> **Try it**: Below are the entries to work from; restate word for word the portion that opens with the line containing "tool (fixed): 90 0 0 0" and closes with the line containing "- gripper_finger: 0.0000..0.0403", keeping both.

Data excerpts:

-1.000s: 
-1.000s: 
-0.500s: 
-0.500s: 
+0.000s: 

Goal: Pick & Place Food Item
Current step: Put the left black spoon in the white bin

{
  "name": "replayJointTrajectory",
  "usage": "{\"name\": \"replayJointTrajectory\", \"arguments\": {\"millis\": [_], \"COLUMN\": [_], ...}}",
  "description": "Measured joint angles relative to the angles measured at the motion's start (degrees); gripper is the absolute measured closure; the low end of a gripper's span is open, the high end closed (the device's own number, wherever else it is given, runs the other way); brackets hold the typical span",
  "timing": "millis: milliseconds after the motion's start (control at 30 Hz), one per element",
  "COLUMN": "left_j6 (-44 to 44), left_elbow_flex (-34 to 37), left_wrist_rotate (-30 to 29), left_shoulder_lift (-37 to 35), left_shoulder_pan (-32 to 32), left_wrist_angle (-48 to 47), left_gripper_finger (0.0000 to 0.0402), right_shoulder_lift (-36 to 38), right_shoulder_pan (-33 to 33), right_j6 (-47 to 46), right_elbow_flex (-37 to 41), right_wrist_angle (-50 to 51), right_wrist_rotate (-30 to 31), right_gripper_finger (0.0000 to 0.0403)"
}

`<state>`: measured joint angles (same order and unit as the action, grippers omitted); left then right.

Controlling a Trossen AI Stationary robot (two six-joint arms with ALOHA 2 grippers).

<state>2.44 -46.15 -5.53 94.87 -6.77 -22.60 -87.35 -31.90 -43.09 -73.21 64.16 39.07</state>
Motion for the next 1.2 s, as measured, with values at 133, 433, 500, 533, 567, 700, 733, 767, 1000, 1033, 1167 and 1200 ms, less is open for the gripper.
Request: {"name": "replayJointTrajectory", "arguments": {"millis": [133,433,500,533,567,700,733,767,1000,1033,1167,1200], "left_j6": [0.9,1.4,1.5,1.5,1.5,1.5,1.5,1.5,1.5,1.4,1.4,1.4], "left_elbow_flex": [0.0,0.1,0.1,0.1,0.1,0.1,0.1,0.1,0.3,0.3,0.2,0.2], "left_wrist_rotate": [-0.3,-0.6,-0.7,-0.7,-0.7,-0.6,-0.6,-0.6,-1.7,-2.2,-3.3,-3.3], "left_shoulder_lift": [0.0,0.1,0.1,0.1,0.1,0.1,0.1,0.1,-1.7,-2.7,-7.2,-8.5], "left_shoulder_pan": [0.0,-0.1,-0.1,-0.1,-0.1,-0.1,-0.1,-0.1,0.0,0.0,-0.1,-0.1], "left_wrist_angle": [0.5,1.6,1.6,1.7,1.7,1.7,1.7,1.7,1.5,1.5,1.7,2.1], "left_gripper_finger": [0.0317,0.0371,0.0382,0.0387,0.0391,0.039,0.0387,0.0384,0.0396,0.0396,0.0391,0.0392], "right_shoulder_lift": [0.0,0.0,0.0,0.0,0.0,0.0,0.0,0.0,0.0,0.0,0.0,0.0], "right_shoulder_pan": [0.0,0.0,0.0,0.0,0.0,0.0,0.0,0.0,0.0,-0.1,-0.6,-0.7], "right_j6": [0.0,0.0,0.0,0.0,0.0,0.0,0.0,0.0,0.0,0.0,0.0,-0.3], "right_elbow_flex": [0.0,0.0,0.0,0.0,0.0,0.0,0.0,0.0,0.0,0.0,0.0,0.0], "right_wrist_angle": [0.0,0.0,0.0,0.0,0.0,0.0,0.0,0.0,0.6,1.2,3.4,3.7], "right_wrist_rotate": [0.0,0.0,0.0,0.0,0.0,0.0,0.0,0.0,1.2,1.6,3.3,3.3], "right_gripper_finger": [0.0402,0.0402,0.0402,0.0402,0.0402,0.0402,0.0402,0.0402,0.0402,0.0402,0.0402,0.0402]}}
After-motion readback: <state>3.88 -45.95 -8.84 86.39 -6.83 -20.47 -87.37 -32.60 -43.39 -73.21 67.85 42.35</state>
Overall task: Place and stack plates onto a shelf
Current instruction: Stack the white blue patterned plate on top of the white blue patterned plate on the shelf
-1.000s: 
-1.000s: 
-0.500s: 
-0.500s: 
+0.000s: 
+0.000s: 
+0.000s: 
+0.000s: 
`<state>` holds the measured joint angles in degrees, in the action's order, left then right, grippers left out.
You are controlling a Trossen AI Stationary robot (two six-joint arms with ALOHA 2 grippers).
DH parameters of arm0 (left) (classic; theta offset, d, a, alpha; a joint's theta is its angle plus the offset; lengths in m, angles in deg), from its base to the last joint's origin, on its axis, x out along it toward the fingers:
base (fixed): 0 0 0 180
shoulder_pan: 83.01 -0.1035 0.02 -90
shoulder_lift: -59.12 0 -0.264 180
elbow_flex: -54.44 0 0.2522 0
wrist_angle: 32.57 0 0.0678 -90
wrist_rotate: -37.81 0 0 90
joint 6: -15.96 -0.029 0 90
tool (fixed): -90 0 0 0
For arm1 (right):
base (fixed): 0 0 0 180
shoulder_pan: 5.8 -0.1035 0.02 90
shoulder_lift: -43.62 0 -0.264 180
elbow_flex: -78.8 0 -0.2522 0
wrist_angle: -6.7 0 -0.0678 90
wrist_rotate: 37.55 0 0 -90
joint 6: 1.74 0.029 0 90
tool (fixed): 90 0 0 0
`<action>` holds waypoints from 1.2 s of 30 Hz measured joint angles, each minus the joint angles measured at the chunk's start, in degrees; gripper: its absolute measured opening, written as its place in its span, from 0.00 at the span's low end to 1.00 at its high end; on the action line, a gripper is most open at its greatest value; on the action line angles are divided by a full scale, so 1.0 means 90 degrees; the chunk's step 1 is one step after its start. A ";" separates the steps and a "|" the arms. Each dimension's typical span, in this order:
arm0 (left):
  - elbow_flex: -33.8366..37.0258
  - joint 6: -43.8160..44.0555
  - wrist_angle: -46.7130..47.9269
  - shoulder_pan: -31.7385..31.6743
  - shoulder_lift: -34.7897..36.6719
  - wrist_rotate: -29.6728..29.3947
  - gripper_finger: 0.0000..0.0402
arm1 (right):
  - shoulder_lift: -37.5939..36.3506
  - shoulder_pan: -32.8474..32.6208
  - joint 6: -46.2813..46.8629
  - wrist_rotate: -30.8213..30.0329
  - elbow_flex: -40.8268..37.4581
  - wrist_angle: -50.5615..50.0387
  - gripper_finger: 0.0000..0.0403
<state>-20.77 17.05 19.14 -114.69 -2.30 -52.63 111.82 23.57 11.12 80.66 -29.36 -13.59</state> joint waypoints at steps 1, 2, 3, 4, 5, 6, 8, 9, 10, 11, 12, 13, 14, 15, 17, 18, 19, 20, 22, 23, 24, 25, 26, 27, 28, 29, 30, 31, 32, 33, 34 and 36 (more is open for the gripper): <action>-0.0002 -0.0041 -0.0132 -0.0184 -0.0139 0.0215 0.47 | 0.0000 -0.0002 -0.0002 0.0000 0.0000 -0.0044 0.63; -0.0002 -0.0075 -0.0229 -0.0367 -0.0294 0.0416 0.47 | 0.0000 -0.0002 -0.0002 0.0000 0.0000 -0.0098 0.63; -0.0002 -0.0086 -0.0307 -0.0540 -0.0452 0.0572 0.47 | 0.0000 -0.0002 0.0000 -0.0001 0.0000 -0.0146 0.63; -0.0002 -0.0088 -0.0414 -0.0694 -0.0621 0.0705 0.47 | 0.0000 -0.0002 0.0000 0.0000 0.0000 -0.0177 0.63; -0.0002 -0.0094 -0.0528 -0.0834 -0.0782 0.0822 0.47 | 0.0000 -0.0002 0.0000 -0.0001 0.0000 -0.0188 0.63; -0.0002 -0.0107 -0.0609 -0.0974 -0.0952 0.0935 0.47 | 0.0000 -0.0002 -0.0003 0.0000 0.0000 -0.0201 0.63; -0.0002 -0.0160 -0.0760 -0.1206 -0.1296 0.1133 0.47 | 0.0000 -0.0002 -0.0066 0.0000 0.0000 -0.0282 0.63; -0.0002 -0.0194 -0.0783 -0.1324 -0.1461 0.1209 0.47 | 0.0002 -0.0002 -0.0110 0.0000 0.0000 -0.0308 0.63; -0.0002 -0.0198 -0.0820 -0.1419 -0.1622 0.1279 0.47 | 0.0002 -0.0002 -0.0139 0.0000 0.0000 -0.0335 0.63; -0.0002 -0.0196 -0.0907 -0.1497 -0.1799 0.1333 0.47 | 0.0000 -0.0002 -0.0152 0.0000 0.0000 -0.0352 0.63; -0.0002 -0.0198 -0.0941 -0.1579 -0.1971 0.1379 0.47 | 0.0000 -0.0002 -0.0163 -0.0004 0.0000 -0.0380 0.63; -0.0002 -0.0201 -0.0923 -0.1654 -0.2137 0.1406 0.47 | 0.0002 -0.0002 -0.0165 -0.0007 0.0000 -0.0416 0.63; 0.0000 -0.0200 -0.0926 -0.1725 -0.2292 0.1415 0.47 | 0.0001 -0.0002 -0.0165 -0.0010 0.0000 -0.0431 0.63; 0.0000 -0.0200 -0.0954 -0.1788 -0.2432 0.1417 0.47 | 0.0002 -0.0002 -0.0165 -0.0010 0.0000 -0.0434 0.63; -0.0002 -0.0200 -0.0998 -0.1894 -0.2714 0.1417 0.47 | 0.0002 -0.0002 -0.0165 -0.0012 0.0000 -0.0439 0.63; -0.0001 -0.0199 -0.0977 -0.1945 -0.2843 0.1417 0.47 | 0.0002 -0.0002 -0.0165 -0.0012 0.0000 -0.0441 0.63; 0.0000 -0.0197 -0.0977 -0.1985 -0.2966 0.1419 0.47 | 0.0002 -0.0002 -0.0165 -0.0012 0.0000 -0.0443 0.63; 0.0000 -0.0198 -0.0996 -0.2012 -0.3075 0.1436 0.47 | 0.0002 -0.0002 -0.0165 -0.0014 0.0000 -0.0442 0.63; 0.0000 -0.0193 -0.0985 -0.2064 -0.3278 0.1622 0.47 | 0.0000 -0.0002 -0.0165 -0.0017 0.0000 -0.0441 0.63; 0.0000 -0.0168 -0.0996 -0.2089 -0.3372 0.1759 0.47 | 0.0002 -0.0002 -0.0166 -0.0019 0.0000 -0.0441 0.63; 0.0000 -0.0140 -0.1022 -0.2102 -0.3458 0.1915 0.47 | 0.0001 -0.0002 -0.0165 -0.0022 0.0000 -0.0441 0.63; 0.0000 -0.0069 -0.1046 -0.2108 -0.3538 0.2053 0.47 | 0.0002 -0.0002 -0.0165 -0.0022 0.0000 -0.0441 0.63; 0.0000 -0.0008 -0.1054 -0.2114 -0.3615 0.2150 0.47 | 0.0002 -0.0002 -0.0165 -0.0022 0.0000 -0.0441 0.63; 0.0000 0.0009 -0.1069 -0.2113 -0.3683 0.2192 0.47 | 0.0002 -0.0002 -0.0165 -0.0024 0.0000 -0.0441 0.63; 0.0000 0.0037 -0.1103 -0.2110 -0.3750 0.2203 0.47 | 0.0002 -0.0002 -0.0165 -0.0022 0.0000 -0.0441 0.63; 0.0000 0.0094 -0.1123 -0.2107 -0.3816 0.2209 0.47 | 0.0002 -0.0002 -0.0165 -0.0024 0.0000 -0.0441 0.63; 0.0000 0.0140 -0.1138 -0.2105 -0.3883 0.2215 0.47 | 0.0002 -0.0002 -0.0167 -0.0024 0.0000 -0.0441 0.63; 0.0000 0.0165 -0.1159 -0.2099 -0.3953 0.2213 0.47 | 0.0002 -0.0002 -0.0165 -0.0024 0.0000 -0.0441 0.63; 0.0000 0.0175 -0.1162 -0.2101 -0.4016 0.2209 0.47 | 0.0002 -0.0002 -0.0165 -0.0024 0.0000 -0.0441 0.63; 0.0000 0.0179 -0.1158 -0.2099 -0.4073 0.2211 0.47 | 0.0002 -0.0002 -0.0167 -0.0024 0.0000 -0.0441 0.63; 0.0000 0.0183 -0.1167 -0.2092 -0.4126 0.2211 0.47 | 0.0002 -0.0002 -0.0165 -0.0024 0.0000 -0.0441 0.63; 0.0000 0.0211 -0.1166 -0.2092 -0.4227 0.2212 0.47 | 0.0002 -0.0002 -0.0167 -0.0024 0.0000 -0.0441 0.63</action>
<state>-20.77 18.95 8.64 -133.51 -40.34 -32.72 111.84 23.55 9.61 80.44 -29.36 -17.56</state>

> **Result for this exercise**:
tool (fixed): 90 0 0 0
`<action>` holds waypoints from 1.2 s of 30 Hz measured joint angles, each minus the joint angles measured at the chunk's start, in degrees; gripper: its absolute measured opening, written as its place in its span, from 0.00 at the span's low end to 1.00 at its high end; on the action line, a gripper is most open at its greatest value; on the action line angles are divided by a full scale, so 1.0 means 90 degrees; the chunk's step 1 is one step after its start. A ";" separates the steps and a "|" the arms. Each dimension's typical span, in this order:
arm0 (left):
  - elbow_flex: -33.8366..37.0258
  - joint 6: -43.8160..44.0555
  - wrist_angle: -46.7130..47.9269
  - shoulder_pan: -31.7385..31.6743
  - shoulder_lift: -34.7897..36.6719
  - wrist_rotate: -29.6728..29.3947
  - gripper_finger: 0.0000..0.0402
arm1 (right):
  - shoulder_lift: -37.5939..36.3506
  - shoulder_pan: -32.8474..32.6208
  - joint 6: -46.2813..46.8629
  - wrist_rotate: -30.8213..30.0329
  - elbow_flex: -40.8268..37.4581
  - wrist_angle: -50.5615..50.0387
  - gripper_finger: 0.0000..0.0403

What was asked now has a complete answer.